Hand written digit classification is a pertinent machine learning problem today. It is widely used in ATM cheque deposits, the post office and credit card receipts.
There are many approaches to hand-written digit recognition in the literature, for example linear classifiers, pairwise linear classifiers, k-nearest-neighbors, SVM and neural networks. LeCun et al. (1998) discusses the various classifiers and here I provide a summary of their performance, and what is unattractive about them.
1) Linear classifier: pixel vector * weighted sum = score. Error rate = 12%, 8.4% on deslanted images. Unattractive error rate.
2) Pairwise classifier. Create 45 units, i/j e.g. 0/1, 0/2, … 0/9 , 1/2, 1/3… , 8/9. i/j gives +1 when I is more likely, and -1 when j is more likely. Final score for class I is sum (i/x) – sum(y/i) for all x and y. Error rate = 7.6% for un-deslanted images. Also a high error rate.

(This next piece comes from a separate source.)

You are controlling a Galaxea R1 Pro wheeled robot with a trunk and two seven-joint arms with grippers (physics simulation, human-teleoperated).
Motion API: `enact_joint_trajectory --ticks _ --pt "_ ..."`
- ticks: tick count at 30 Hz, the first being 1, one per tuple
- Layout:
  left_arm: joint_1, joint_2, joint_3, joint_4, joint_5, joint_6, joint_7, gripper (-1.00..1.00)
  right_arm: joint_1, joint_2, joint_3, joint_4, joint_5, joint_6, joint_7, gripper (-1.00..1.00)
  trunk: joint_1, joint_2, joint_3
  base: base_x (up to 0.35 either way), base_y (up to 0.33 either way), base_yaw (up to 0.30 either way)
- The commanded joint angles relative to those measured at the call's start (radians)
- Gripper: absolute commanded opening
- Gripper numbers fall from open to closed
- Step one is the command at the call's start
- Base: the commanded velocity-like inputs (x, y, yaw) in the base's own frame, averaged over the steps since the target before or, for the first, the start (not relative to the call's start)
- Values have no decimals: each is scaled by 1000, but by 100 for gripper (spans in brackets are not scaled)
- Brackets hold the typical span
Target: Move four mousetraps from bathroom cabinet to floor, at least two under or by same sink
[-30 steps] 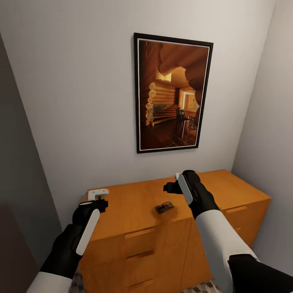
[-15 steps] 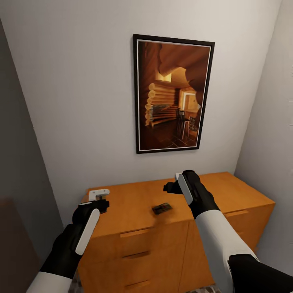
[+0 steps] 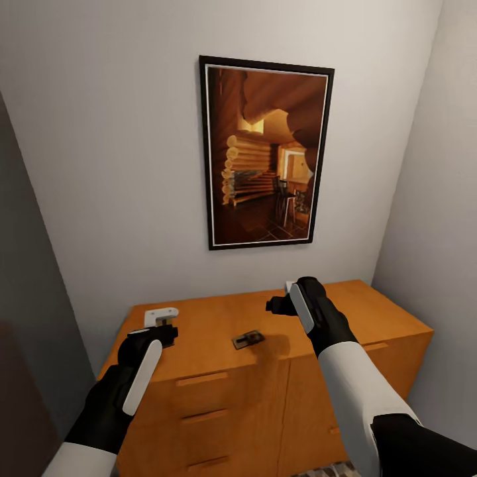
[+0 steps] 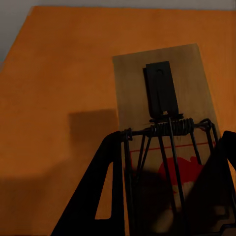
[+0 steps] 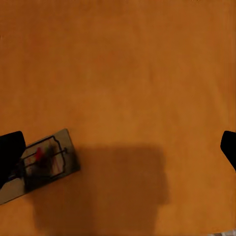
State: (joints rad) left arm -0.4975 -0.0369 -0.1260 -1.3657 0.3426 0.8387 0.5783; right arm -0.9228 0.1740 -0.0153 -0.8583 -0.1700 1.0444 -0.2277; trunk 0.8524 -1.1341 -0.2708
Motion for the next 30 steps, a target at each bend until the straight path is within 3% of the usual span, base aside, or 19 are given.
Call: enact_joint_trajectory --ticks 1,11,30 --pt "-1 0 -1 -1 9 3 12 -100 -1 1 -2 -1 -12 3 -9 100 0 -1 -1 0 -6 187" --pt "-1 0 -1 -1 9 3 12 -100 -1 1 -2 2 -11 3 -9 100 0 -1 -1 0 -1 223" --pt "-1 -1 -1 0 10 3 12 -100 -1 1 -2 5 -14 3 -9 100 0 -1 0 0 0 48"
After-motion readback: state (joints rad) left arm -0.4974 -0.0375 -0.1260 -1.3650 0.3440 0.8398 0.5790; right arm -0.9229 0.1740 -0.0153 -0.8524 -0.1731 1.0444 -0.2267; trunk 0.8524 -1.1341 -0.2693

3) K-nearest neighbors. Error rate of 5% and 2.4% on deslanted with k = 3. However, K-NN is too memory and computational intensive given the 60,000 training data values.

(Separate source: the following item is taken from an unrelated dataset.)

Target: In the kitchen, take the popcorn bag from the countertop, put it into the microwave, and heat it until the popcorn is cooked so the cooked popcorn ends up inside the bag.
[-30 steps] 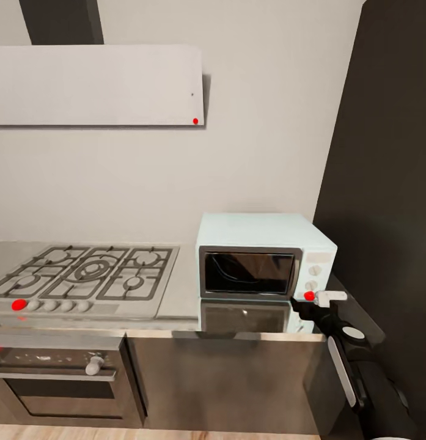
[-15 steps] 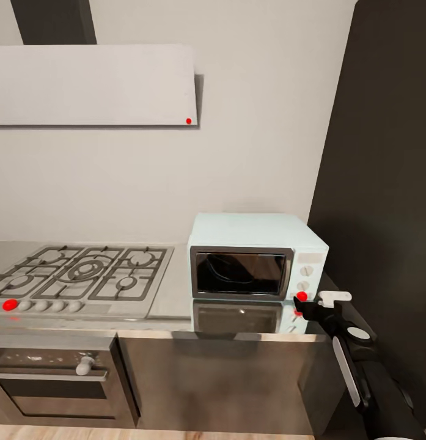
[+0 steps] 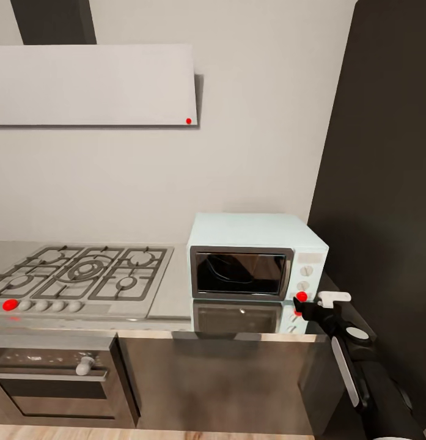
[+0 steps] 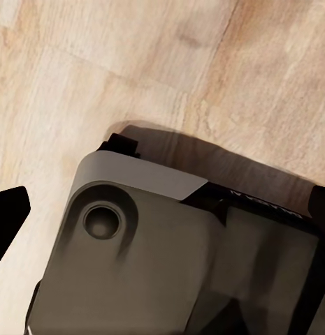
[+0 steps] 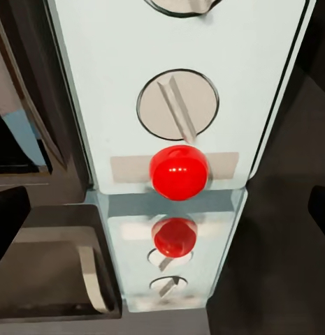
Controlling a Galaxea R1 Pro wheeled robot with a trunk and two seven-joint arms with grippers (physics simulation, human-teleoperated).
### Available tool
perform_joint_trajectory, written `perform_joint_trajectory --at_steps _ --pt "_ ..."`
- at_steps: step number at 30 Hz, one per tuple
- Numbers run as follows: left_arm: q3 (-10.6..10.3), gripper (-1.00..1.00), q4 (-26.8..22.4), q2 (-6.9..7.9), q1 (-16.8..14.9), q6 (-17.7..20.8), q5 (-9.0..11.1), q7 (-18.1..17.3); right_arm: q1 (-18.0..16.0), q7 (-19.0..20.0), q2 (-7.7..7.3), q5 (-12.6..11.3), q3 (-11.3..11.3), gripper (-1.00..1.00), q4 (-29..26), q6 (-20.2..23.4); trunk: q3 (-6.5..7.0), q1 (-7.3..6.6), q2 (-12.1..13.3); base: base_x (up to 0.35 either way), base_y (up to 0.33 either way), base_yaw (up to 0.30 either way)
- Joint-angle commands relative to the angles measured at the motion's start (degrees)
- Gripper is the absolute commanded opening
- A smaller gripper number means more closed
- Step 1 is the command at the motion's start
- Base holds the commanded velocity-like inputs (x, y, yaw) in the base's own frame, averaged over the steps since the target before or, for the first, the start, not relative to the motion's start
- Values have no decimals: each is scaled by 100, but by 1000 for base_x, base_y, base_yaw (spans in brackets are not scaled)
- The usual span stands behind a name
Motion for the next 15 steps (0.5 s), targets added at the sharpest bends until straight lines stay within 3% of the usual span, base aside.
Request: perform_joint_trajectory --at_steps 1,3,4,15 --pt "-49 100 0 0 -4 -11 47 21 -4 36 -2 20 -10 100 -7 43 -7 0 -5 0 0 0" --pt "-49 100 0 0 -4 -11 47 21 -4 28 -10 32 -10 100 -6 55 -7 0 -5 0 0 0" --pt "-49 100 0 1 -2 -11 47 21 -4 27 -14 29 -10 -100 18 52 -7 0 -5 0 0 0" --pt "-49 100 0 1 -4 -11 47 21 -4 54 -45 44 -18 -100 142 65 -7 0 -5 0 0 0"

In contrast, convoluted neural networks are particularly effective, especially given the large data set. LeNet-5, one of the most successful digit classifiers uses convoluted neural networks.
MNIST data set contains 60,000 training examples and 10,000 test examples. Each is a 28x28 pixel grey-scale image where each pixel is [0,1] - 0 is black and 1 is white. There are other data sets available but the MNIST data is widely used in literature, allowing me to have a benchmark to compare my results to, so I selected it.
Initially I tried to implement and optimize LeNet-5, however I ran into several issues. LeNet-5 uses convolution, which allows us to reduce the number of parameters to optimize. A feature map is constructed using a 5x5 weight matrix, so there are 25 weight parameters per feature map, instead of #input-features x #hidden-nodes. Each convolution also allows for the extraction of specific features, and by forcing specific connectivity within the hidden layers of the neural network, we can force a break in symmetry of the weighting vectors. The algorithm has many layers, and although I could forward-propagate activations, I could not find a discussion of how to do this in the literature, and could not back-propagate my error through convolutions, meaning I could not train my classifier. Figure 1 shows a graphical representation of the feature maps and hidden layers of LeNet-5.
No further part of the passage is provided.